## TASK TO COMPLETE
Without any of their pictures, return all of the records exactly.

## GIVEN DATA
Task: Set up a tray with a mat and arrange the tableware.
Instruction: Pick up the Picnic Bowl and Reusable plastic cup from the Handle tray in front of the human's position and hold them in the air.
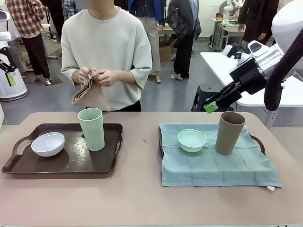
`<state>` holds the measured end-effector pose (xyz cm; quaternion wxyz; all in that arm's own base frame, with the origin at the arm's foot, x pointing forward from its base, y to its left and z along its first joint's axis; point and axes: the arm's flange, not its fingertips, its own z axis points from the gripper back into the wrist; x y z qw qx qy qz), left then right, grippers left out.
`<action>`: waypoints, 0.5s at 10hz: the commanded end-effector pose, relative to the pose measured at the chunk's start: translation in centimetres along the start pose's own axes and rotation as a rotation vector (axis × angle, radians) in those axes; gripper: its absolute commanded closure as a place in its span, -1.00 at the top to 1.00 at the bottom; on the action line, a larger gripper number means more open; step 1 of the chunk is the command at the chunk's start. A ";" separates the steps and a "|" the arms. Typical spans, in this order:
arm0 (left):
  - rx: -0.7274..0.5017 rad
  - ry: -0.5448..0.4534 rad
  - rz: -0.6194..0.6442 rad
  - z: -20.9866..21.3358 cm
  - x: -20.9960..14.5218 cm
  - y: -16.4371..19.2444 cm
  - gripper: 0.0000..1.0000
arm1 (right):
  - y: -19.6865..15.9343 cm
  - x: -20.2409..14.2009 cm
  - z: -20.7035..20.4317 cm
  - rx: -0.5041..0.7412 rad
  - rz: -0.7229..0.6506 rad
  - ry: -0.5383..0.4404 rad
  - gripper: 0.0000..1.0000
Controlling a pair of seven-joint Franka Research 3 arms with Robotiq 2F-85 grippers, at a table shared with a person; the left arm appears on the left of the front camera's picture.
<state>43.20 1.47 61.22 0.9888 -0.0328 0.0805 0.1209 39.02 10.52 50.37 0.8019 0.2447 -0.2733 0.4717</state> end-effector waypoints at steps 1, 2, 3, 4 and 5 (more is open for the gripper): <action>0.001 0.004 -0.001 -0.2 0.2 -0.1 0.96 | -0.3 -0.4 0.3 0.012 -0.013 -0.003 1.00; 0.012 -0.075 -0.065 -1.8 1.8 -0.1 0.96 | -0.2 -0.7 -1.5 -0.049 0.143 -0.066 1.00; 0.022 -0.177 -0.086 -2.6 3.1 -0.2 0.96 | -0.1 0.9 -4.8 -0.065 0.280 -0.066 1.00; -0.015 -0.216 -0.102 -3.4 3.6 -0.2 0.96 | -0.4 2.7 -7.1 -0.059 0.346 -0.080 1.00; -0.023 -0.271 -0.129 -3.9 3.9 0.4 0.96 | -0.8 4.7 -9.4 -0.055 0.405 -0.094 1.00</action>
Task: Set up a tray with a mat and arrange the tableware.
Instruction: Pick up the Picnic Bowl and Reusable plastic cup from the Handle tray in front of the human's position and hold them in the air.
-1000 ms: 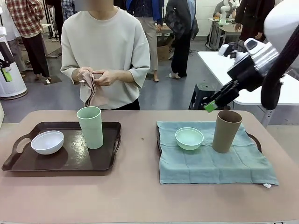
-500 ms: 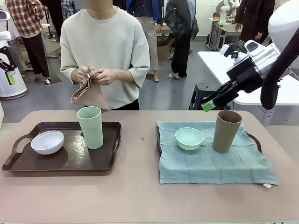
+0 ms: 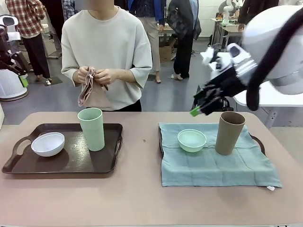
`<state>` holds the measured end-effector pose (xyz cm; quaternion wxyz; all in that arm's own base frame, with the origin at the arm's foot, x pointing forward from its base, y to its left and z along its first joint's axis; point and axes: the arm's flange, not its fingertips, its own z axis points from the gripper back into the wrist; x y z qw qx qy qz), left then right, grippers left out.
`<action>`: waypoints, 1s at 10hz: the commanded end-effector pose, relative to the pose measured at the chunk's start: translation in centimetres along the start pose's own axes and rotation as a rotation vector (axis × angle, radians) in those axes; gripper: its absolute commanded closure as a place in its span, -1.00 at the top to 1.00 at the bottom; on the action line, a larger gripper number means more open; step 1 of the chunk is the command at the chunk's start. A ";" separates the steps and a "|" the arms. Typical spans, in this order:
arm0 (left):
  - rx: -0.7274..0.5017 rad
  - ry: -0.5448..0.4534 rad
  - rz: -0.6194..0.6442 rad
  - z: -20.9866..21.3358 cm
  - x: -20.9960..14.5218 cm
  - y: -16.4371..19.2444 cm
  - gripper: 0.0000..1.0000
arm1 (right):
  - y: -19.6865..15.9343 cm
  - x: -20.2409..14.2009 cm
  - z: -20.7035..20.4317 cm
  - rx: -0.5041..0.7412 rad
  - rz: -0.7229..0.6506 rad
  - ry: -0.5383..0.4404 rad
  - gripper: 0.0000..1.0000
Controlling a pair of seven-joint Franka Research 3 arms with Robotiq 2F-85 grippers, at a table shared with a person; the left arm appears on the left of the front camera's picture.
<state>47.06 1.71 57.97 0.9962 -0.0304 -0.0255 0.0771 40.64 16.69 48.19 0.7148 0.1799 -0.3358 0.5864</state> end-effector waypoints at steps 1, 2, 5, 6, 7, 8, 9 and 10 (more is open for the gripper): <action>-0.019 -0.081 -0.050 -2.4 -1.1 1.2 0.96 | -2.9 2.8 -6.5 0.004 0.109 -0.073 1.00; -0.038 -0.104 -0.082 -3.7 -1.1 1.5 0.96 | -2.9 3.7 -8.6 0.017 0.130 -0.066 1.00; -0.027 -0.108 -0.163 -7.7 -2.3 0.9 0.96 | -4.6 8.6 -17.5 0.077 0.191 -0.037 1.00; -0.031 -0.091 -0.173 -8.5 -2.5 0.7 0.96 | -4.9 9.8 -19.7 0.141 0.126 -0.039 1.00; -0.044 -0.087 -0.194 -9.1 -2.7 0.4 0.96 | -4.8 10.2 -21.1 0.166 0.113 -0.033 1.00; -0.058 -0.091 -0.206 -9.2 -2.9 0.1 0.96 | -4.7 10.2 -21.9 0.188 0.083 -0.035 1.00; -0.074 -0.100 -0.192 -8.8 -3.0 -0.3 0.96 | -4.7 9.9 -21.5 0.194 0.049 -0.011 1.00; -0.017 -0.066 -0.174 -9.4 -2.4 0.0 0.96 | -3.9 9.4 -22.1 0.159 0.120 -0.045 1.00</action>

## REPLY
Task: Set up a tray with a mat and arrange the tableware.
Instruction: Pick up the Picnic Bowl and Reusable plastic cup from the Handle tray in front of the human's position and hold them in the air.
`<state>` holds the measured end-effector pose (xyz cm; quaternion wxyz; all in that arm's own base frame, with the origin at the arm's foot, x pointing forward from its base, y to its left and z along its first joint's axis; point and axes: the arm's flange, not its fingertips, its own z axis points from the gripper back into the wrist; x y z qw qx qy qz), left then right, grippers left out.
`<action>`: waypoints, 0.5s at 10hz: the commanded end-effector pose, relative to the pose measured at the chunk's start: translation in centimetres along the start pose's own axes and rotation as a rotation vector (axis × angle, radians) in those axes; gripper: its absolute commanded closure as a place in its span, -1.00 at the top to 1.00 at the bottom; on the action line, a larger gripper number means more open; step 1 of the chunk is the command at the chunk's start. A ";" separates the steps and a "|" the arms. Typical spans, in this order:
arm0 (left):
  - rx: -0.7274..0.5017 rad
  - ry: -0.5448..0.4534 rad
  - rz: -0.6194..0.6442 rad
  - z: -20.9866..21.3358 cm
  - x: -20.9960..14.5218 cm
  - y: -16.4371..19.2444 cm
  - gripper: 0.0000..1.0000
arm1 (right):
  - y: -19.6865..15.9343 cm
  - x: -20.2409..14.2009 cm
  - z: -20.7035..20.4317 cm
  - rx: -0.5041..0.7412 rad
  - rz: -0.7229..0.6506 rad
  - ry: -0.5383..0.4404 rad
  - gripper: 0.0000..1.0000
Controlling a pair of seven-joint Franka Research 3 arms with Robotiq 2F-85 grippers, at a table shared with a person; the left arm appears on the left of the front camera's picture.
<state>43.20 1.47 61.22 0.9888 -0.0328 0.0805 0.1209 39.02 10.52 50.37 0.8019 0.2447 -0.2733 0.4717</state> end-effector waypoints at steps 1, 2, 3, 4 and 5 (more is open for the gripper): <action>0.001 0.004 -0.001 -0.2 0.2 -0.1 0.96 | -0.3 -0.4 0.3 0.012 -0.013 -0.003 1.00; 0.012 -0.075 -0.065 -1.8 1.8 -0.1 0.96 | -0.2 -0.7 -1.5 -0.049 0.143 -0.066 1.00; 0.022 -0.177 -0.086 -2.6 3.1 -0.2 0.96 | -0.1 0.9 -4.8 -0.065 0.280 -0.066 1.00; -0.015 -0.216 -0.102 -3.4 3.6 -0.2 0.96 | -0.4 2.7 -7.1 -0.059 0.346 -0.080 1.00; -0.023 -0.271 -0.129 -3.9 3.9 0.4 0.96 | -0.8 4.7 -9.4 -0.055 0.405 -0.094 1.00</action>
Task: Set up a tray with a mat and arrange the tableware.
Instruction: Pick up the Picnic Bowl and Reusable plastic cup from the Handle tray in front of the human's position and hold them in the air.
-1000 ms: 
-500 ms: 
+0 ms: 
`<state>` holds the measured end-effector pose (xyz cm; quaternion wxyz; all in that arm's own base frame, with the origin at the arm's foot, x pointing forward from its base, y to its left and z along its first joint's axis; point and axes: the arm's flange, not its fingertips, its own z axis points from the gripper back into the wrist; x y z qw qx qy qz), left then right, grippers left out.
`<action>`: waypoints, 1s at 10hz: the commanded end-effector pose, relative to the pose measured at the chunk's start: translation in centimetres along the start pose's own axes and rotation as a rotation vector (axis × angle, radians) in those axes; gripper: its absolute commanded closure as a place in its span, -1.00 at the top to 1.00 at the bottom; on the action line, a larger gripper number means more open; step 1 of the chunk is the command at the chunk's start. A ";" separates the steps and a "|" the arms. Typical spans, in this order:
arm0 (left):
  - rx: -0.7274..0.5017 rad
  - ry: -0.5448..0.4534 rad
  - rz: -0.6194..0.6442 rad
  - z: -20.9866..21.3358 cm
  - x: -20.9960..14.5218 cm
  - y: -16.4371..19.2444 cm
  - gripper: 0.0000..1.0000
arm1 (right):
  - y: -19.6865..15.9343 cm
  - x: -20.2409..14.2009 cm
  - z: -20.7035..20.4317 cm
  - rx: -0.5041..0.7412 rad
  - rz: -0.7229..0.6506 rad
  - ry: -0.5383..0.4404 rad
  - gripper: 0.0000..1.0000
Controlling a pair of seven-joint Franka Research 3 arms with Robotiq 2F-85 grippers, at a table shared with a person; the left arm appears on the left of the front camera's picture.
<state>47.06 1.71 57.97 0.9962 -0.0304 -0.0255 0.0771 40.64 16.69 48.19 0.7148 0.1799 -0.3358 0.5864</state> end-effector waypoints at steps 1, 2, 5, 6, 7, 8, 9 and 10 (more is open for the gripper): <action>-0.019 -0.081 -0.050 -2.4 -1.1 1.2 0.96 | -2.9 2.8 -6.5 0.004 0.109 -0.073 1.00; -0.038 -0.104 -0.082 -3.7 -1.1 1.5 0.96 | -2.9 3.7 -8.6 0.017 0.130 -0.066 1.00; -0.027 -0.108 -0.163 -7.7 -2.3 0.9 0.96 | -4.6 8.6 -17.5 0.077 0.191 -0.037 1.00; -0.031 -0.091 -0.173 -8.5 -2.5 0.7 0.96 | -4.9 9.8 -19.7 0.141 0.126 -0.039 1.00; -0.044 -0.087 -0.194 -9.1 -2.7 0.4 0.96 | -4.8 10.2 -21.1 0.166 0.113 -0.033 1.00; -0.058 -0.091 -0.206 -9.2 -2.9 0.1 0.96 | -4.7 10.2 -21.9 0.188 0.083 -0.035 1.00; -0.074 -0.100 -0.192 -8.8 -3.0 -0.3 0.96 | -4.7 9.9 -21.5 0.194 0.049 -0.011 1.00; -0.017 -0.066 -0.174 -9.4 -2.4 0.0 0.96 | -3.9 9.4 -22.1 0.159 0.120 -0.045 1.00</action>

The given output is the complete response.